Indonesia Corruption Watch (ICW) menemukan keberadaan 11 pengadaan barang dan jasa dengan mekanisme pengadaan langsung di Kementerian Kesehatan (Kemenkes) yang mendapat gelontoran anggaran melebihi dari yang diatur.
Peneliti ICW Siti Juliantari menerangkan, pihaknya menemukan kelebihan gelontoran anggaran pada 11 dari 74 pengadaan yang tercantum dalam rencana umum pengadaan (RUP) Kemenkes.
"Ada 74 data yang melalui pengadaan langsung. Dari 74 ini ternyata saat dicek besaran anggaran yang dialokasikan, 11 di antaranya melebihi Rp200 juta. Bahkan ada yang mencapai Rp6 miliar menggunakan metode pengadaan langsung," ujar Tari, dalam diskusi bertajuk 'Potensi Korupsi Alat Kesehatan di Kondisi Pandemi,' yang disiarkan melalui akun Fcebook ICW, Rabu (12/8).
Diketahui, aturan besaran anggaran dengan mekanisme langsung telah diatur dalam Peraturan Presiden Nomor 16 Tahun 2018 tentang Pengadaan Barang/Jasa Pemerintah. Dalam regulasi itu, disebutkan besaran anggaran pada tiga jenis pengadaan yang dilakukan dengan mekanisme langsung.

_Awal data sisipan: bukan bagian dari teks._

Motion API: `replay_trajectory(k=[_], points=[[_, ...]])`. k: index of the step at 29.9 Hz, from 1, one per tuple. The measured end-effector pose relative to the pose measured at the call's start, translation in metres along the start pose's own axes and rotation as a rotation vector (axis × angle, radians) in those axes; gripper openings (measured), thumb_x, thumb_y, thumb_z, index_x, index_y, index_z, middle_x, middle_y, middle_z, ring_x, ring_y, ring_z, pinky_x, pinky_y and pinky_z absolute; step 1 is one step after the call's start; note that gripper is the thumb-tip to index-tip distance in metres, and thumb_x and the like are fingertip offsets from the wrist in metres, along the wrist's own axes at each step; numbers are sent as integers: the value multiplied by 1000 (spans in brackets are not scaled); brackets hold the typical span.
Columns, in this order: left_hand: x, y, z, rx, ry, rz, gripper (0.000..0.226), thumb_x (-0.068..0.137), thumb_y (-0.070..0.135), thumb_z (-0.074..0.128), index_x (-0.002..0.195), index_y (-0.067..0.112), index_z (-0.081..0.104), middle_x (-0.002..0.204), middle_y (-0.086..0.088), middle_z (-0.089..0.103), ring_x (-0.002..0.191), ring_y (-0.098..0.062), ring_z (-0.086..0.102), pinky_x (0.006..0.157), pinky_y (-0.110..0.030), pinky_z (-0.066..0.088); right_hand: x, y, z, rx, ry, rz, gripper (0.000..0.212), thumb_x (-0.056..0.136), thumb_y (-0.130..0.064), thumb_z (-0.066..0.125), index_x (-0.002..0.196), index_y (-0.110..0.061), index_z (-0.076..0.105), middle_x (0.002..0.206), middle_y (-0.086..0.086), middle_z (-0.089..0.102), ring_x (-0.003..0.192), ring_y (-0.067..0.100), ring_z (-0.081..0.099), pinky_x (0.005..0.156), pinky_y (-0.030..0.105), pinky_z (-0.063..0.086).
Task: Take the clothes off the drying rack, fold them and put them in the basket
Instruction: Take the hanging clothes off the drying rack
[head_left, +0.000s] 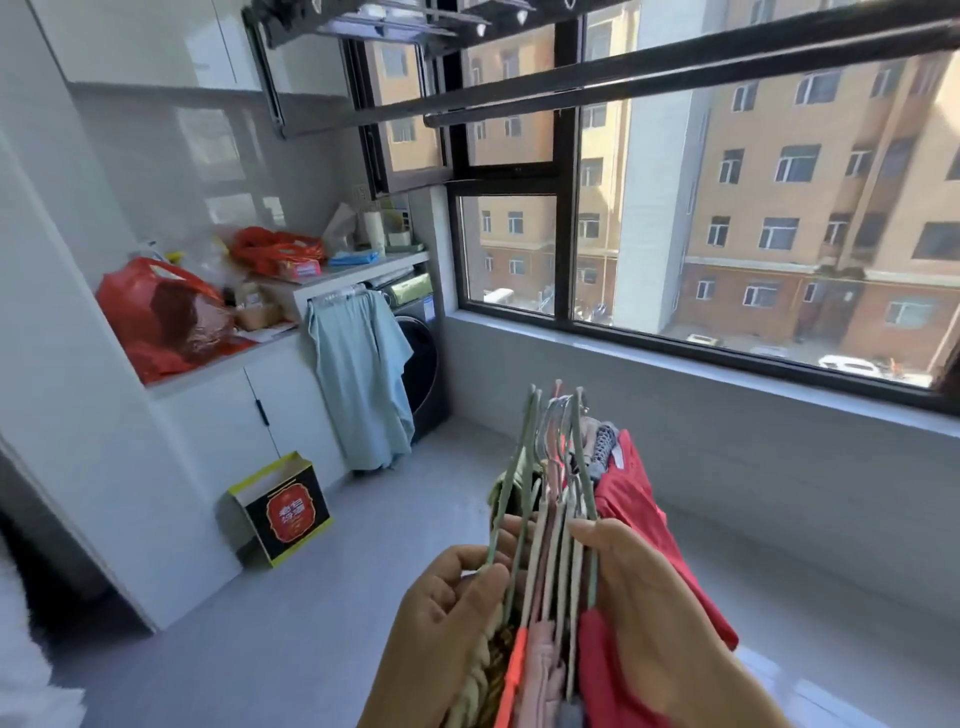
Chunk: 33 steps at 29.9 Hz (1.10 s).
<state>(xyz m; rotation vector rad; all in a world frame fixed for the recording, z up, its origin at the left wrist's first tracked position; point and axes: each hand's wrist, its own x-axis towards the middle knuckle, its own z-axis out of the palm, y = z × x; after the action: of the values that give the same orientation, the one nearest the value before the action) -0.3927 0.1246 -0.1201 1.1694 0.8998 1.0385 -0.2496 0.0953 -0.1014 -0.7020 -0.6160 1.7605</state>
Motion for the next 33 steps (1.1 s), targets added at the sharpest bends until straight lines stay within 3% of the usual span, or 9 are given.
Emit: replay_trajectory(k=[4, 8, 11, 16, 19, 25, 28, 30, 33], points=[[-57, -4, 11, 21, -58, 4, 9, 86, 4, 56, 88, 2, 64, 74, -4, 74, 66, -10, 70, 55, -15, 51, -58, 23, 9, -65, 121, -40, 86, 30, -31, 85, 107, 2, 68, 114, 25, 64, 101, 35, 63, 90, 41, 53], [-121, -16, 10, -33, -113, -25, 9, 84, 10, 61, 89, 2, 63, 78, -12, 73, 71, -20, 71, 59, -23, 54, -122, 58, 29, -62, 190, -115, 55, 62, -21, 63, 109, 8, 63, 115, 27, 62, 86, 30, 66, 78, 35, 56], [-175, -20, 8, -23, -174, -33, 11, 83, 13, 64, 89, 4, 63, 77, -12, 73, 68, -22, 70, 58, -26, 54, -171, 89, 44, -51, 248, -160, 53, 67, -21, 58, 110, 10, 61, 108, 27, 65, 82, 28, 67, 72, 33, 58], [-266, -22, 8, 7, -219, -21, 17, 78, 21, 61, 88, 7, 63, 74, -9, 73, 65, -21, 69, 58, -26, 54, -251, 131, 71, -74, 340, -183, 53, 70, -18, 65, 115, 9, 59, 119, 30, 58, 87, 29, 64, 72, 33, 58], [-320, -23, 8, 27, -227, -10, 9, 85, 17, 59, 87, 9, 63, 73, -7, 72, 66, -20, 69, 60, -27, 54, -300, 155, 87, -77, 349, -191, 48, 72, -20, 55, 112, 6, 62, 115, 26, 62, 84, 26, 66, 70, 30, 57], [-440, -30, 5, 0, -182, -7, 10, 85, 19, 60, 87, 9, 62, 78, -10, 73, 71, -22, 69, 66, -31, 55, -396, 210, 113, -94, 281, -157, 51, 72, -21, 53, 116, 4, 60, 117, 23, 63, 87, 25, 66, 67, 27, 58], [-504, -35, 2, -54, -144, 3, 19, 79, 25, 66, 86, 8, 64, 81, -13, 72, 74, -25, 69, 70, -33, 55, -443, 241, 121, -126, 235, -133, 53, 71, -22, 63, 118, 3, 59, 120, 25, 60, 94, 29, 64, 72, 33, 57], [-545, -40, 0, -129, -109, -21, 17, 78, 27, 69, 79, 10, 67, 81, -13, 72, 77, -25, 69, 71, -33, 55, -474, 263, 127, -135, 220, -122, 65, 63, -26, 74, 118, 5, 58, 121, 29, 58, 102, 37, 60, 81, 38, 55], [-599, -43, -7, -141, -47, -63, 16, 78, 29, 68, 73, 14, 69, 84, -15, 71, 81, -27, 67, 78, -37, 55, -512, 292, 139, -149, 261, -97, 72, 60, -26, 73, 120, 10, 54, 111, 33, 59, 91, 36, 61, 76, 37, 56]])
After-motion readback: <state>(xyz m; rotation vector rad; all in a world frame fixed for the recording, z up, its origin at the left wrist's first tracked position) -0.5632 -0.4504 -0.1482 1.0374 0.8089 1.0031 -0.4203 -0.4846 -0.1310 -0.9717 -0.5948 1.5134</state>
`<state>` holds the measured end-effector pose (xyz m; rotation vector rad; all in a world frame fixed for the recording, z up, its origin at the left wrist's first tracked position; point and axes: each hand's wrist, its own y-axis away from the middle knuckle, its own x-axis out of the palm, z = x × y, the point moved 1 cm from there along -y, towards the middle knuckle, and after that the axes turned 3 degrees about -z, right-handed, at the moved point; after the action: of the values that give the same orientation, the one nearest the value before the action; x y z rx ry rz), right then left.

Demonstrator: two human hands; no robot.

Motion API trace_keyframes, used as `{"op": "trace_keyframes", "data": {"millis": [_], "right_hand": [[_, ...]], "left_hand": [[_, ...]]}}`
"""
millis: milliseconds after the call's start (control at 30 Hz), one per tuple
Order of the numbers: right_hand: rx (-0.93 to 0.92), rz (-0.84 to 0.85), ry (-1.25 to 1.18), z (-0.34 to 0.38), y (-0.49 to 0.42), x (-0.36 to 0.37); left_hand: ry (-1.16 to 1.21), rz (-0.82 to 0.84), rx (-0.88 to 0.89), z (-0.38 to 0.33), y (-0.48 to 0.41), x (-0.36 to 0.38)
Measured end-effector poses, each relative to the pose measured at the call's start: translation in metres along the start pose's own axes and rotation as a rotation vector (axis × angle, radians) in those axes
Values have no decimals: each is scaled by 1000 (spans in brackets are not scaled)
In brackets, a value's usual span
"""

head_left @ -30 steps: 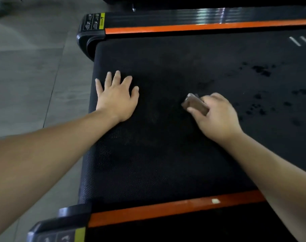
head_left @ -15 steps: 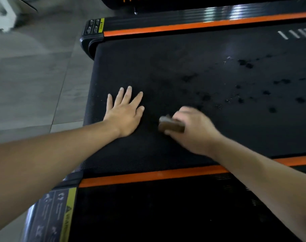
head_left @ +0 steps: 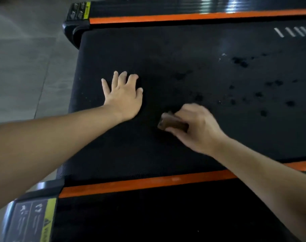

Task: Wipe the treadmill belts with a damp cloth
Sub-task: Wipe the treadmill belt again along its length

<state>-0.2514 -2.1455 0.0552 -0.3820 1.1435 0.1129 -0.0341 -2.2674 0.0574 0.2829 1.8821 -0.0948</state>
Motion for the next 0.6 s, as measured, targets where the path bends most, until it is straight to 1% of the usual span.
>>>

Pertama, jasa konsultasi yang mendapat gelontoran anggaran maksimal sebesar Rp100 juta. Kedua, barang atau jasa lainnya yang mendapat anggaran sebesar Rp50 juta hingga Rp200 juta. Terakhir, pekerjaan konstruksi yang mendapat anggaran maksimal Rp200 juta.
Dia mencontohkan, salah satu pengadaan langsung yang mendapat anggaran lebih, yakni pada satuan kerja Rumah Sakit Umum Sanglah, Denpasar, Bali. Adapun nilai pengadaan tersebut yang tertera dalam sistem RUP Kemenkes mencapai Rp1,3 miliar.
"Ini sebenarnya dipertanyakan juga. Kok anggaranya Rp1,3 miliar. Kok modelnya pakai pengadaan langsung," terang Tari.
Baginya, jika pengadaan tersebut bersifat darurat, maka memakai mekanisme darurat maupun sistem tender cepat atau e-purchasing. "Kenapa pengadaan langsung?" tanya dia.
Data tersebut ditemukan ICW dari hasil penyisiran hingga 20 Juli 2020. Tari mengaku, pihaknya belum memastikan kembali terkait pembaruan data tersebut hingga kini.
"Saya belum cek lagi, apakah dari 11 paket tadi sudah ada yg diperbahurui oleh Kemkes. Kalau mau dilihat, bisa cek sendiri di sirup.lkpp.go.id," terang dia.
Pada kesempatan yang sama, peneliti ICW Egi Primayoga meminta pemerintah terbuka ihwal anggaran penanganan Covid-19. Ketiadaan transparansi akan membuka lebar celah praktik korupsi.
"Tanpa adanya transparansi celah korupsi akan terbuka lebar. Kedua, transparansi akan mendorong partisipasi warga untuk awasi kebijakan publik," terang Egi.